**Task**
Check every line below for the string "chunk". Copy the ones that have it.

**Supplied data**
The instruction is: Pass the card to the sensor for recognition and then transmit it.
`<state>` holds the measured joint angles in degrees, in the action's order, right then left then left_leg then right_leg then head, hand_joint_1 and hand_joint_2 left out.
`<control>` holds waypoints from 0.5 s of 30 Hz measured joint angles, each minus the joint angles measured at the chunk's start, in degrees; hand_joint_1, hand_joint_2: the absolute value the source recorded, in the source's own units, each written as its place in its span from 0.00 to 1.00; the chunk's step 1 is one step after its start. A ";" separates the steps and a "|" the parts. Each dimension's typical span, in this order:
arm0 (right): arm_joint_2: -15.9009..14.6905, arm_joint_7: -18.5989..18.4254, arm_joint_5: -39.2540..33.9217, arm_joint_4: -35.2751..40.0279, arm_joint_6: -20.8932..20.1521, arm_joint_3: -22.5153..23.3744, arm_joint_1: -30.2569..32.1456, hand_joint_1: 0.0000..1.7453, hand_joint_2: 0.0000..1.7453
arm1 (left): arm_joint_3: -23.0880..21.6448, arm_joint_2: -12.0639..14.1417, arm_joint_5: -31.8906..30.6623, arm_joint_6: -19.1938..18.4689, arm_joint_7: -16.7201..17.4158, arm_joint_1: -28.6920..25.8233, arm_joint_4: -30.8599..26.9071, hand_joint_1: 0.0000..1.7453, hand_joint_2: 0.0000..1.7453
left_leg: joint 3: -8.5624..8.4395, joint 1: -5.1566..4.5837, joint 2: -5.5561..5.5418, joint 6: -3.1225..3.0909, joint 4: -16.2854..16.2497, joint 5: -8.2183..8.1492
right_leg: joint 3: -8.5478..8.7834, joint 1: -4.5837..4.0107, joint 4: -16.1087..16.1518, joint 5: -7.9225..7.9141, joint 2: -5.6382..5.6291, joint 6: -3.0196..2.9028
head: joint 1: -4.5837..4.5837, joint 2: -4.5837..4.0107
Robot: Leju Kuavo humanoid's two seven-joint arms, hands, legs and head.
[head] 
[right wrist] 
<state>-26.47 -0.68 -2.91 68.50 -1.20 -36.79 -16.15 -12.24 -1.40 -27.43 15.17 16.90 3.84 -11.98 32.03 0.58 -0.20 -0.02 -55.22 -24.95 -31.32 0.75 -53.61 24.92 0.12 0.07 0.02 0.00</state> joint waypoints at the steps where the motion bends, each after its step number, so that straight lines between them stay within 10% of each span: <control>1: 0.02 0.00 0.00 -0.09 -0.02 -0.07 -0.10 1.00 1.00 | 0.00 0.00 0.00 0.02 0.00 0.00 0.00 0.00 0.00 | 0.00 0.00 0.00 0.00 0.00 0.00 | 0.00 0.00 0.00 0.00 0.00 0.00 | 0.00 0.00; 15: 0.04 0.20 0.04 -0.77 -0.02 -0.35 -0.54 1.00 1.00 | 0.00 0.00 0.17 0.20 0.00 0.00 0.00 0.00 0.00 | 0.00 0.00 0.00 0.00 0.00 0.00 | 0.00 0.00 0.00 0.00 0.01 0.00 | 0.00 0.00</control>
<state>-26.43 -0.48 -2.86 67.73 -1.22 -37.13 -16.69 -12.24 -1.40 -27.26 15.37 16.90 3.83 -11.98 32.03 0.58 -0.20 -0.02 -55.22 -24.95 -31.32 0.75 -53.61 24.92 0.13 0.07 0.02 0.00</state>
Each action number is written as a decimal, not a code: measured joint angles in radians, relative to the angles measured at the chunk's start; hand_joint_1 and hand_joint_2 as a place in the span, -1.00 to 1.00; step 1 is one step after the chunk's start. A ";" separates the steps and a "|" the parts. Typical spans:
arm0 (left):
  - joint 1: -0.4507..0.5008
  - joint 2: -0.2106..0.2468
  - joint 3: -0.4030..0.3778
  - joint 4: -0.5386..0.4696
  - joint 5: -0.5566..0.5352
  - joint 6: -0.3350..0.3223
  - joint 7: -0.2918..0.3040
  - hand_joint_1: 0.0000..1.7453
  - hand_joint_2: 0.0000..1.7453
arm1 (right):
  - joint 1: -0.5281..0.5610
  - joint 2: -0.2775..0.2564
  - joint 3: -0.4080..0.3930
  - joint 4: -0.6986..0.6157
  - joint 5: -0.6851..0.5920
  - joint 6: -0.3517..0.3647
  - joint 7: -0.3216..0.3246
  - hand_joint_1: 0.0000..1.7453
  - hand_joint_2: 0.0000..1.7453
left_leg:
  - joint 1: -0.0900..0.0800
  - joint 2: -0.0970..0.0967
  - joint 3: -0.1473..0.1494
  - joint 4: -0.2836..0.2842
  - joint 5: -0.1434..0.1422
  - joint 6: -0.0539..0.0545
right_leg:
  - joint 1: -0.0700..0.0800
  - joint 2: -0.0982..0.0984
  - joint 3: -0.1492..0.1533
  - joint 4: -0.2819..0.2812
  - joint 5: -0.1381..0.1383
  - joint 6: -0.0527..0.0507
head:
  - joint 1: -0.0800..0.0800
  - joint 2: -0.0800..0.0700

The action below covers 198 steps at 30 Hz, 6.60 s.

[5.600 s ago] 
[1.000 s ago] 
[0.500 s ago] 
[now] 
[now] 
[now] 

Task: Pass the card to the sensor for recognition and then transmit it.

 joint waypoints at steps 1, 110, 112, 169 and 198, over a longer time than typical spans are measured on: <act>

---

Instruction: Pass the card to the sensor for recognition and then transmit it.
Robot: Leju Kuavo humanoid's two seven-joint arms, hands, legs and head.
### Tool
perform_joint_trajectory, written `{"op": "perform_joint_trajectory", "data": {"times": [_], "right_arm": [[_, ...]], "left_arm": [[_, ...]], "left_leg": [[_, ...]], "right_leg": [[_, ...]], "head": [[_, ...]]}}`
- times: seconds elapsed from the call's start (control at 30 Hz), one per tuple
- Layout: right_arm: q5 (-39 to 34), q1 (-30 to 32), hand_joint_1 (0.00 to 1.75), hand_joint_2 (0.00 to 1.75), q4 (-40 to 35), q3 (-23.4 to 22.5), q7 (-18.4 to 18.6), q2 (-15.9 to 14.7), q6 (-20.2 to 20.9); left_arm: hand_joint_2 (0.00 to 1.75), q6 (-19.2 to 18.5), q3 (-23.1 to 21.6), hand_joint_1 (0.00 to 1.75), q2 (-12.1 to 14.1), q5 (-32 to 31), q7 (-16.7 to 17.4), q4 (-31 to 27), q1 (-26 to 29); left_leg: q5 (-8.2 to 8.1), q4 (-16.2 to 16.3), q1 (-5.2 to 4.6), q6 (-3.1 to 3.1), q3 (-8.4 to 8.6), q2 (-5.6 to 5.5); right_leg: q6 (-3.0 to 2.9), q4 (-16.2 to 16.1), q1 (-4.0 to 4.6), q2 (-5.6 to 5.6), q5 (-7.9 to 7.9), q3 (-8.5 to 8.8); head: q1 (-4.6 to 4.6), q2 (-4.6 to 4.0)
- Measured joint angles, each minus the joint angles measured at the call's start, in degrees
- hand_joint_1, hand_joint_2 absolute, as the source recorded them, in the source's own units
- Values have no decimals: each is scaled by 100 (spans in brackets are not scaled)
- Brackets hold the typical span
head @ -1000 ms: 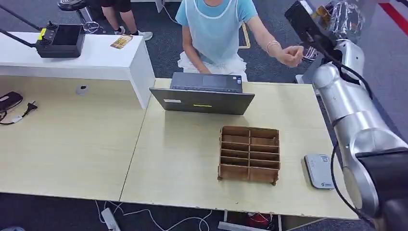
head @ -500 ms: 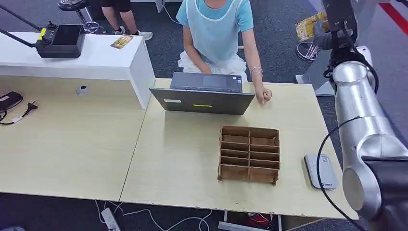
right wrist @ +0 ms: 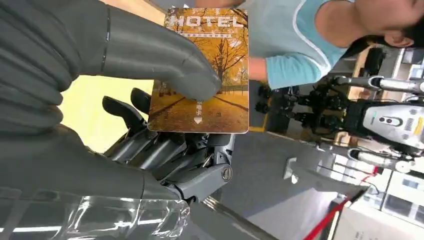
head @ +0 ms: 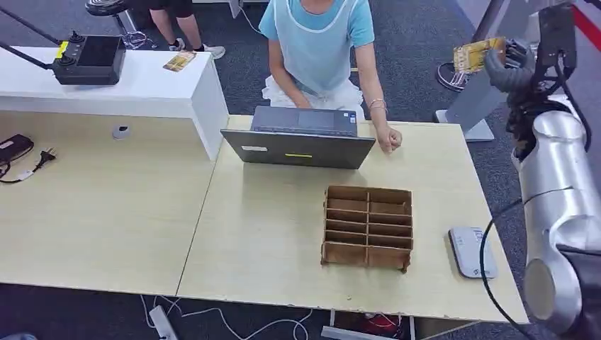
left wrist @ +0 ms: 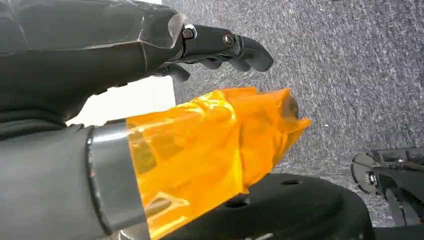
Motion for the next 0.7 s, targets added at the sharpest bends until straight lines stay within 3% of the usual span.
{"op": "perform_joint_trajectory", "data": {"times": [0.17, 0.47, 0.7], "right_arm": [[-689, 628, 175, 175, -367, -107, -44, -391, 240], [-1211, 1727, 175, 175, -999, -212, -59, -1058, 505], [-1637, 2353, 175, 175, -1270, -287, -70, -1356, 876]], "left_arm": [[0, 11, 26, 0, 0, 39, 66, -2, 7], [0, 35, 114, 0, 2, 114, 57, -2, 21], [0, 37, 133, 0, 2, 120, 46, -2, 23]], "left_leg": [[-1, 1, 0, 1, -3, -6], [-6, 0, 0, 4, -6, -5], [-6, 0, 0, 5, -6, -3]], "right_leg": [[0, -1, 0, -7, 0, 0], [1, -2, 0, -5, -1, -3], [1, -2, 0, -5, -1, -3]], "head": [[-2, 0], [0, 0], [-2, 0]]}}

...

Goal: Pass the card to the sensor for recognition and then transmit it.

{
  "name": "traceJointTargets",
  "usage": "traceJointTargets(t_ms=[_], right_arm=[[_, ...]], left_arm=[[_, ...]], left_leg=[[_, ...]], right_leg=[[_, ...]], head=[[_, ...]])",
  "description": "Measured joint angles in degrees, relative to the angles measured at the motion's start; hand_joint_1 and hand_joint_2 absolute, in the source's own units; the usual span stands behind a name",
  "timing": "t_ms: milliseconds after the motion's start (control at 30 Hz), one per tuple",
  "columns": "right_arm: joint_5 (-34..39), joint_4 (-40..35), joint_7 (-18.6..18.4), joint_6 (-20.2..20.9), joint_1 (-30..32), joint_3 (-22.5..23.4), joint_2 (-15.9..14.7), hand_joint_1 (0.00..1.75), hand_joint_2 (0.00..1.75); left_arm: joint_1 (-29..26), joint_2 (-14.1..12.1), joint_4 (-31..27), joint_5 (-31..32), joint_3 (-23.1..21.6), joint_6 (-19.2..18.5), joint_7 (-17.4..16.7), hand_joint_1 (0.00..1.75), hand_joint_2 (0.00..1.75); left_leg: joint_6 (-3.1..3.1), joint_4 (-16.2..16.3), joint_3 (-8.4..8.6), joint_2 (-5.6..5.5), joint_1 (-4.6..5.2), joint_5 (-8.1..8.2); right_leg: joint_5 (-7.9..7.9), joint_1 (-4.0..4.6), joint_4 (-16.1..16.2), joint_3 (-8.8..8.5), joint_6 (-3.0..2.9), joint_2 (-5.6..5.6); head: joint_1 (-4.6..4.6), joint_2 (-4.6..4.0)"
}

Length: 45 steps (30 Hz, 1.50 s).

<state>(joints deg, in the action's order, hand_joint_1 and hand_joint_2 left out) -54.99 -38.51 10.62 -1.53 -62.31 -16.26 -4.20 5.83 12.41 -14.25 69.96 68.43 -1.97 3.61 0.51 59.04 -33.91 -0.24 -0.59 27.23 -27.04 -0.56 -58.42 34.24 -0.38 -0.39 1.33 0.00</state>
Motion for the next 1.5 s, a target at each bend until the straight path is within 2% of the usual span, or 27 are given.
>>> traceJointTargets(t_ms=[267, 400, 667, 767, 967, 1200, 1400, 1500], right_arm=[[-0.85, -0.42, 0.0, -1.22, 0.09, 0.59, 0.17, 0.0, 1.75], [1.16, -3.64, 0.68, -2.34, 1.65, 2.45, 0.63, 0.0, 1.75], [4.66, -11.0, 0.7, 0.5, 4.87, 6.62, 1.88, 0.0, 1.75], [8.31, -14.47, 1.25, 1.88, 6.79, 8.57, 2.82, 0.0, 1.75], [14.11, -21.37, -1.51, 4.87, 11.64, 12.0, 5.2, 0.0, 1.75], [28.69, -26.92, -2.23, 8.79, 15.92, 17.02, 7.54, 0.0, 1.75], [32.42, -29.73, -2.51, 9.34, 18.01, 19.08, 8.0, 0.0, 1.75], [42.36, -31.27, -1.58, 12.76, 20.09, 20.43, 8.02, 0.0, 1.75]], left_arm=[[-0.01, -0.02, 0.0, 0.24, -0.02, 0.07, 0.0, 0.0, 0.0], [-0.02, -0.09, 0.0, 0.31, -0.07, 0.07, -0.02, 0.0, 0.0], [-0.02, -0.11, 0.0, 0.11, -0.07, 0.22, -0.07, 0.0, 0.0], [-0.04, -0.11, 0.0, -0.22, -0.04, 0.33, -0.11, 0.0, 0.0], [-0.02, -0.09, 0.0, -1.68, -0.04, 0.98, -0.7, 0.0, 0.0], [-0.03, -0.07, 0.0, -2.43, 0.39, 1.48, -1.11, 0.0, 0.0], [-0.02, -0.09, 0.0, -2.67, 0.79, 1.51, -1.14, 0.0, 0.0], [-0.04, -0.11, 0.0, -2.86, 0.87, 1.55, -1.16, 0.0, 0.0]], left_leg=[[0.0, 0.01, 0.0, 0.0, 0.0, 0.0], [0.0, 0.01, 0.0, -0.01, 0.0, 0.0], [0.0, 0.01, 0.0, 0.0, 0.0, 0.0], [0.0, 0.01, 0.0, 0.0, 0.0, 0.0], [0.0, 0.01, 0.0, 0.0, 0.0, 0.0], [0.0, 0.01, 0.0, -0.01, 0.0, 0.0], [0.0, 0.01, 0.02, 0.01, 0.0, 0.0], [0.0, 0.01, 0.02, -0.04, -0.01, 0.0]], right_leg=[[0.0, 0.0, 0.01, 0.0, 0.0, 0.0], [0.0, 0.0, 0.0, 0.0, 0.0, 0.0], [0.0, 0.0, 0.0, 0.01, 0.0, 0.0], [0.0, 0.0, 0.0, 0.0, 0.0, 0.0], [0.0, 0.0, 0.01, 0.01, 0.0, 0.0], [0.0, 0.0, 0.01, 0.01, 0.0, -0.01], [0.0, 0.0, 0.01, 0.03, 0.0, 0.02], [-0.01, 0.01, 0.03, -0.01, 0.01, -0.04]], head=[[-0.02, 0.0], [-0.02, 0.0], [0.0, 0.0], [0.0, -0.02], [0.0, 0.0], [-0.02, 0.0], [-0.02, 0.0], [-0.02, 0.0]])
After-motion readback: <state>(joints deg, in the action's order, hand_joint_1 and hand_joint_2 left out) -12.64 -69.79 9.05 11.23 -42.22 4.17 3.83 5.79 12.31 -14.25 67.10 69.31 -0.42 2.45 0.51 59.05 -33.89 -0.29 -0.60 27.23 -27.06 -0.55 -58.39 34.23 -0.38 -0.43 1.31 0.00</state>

**Exercise output**
`<control>` holds waypoints from 0.5 s of 30 Hz measured joint angles, each minus the joint angles measured at the chunk's start, in degrees; hand_joint_1, hand_joint_2: the absolute value the source recorded, in the source's own units, each written as its place in its span from 0.00 to 1.00; the chunk's step 1 is one step after its start. A ";" separates the steps and a "|" the parts. Each dimension's typical span, in this order:
Each action number is written as a decimal, not a code: measured joint angles in radians, relative to the angles measured at the chunk's start; hand_joint_1 and hand_joint_2 as a place in the span, -1.00 to 1.00; step 1 is one step after the chunk's start. A ";" separates the steps and a "|" the parts. Typical spans:

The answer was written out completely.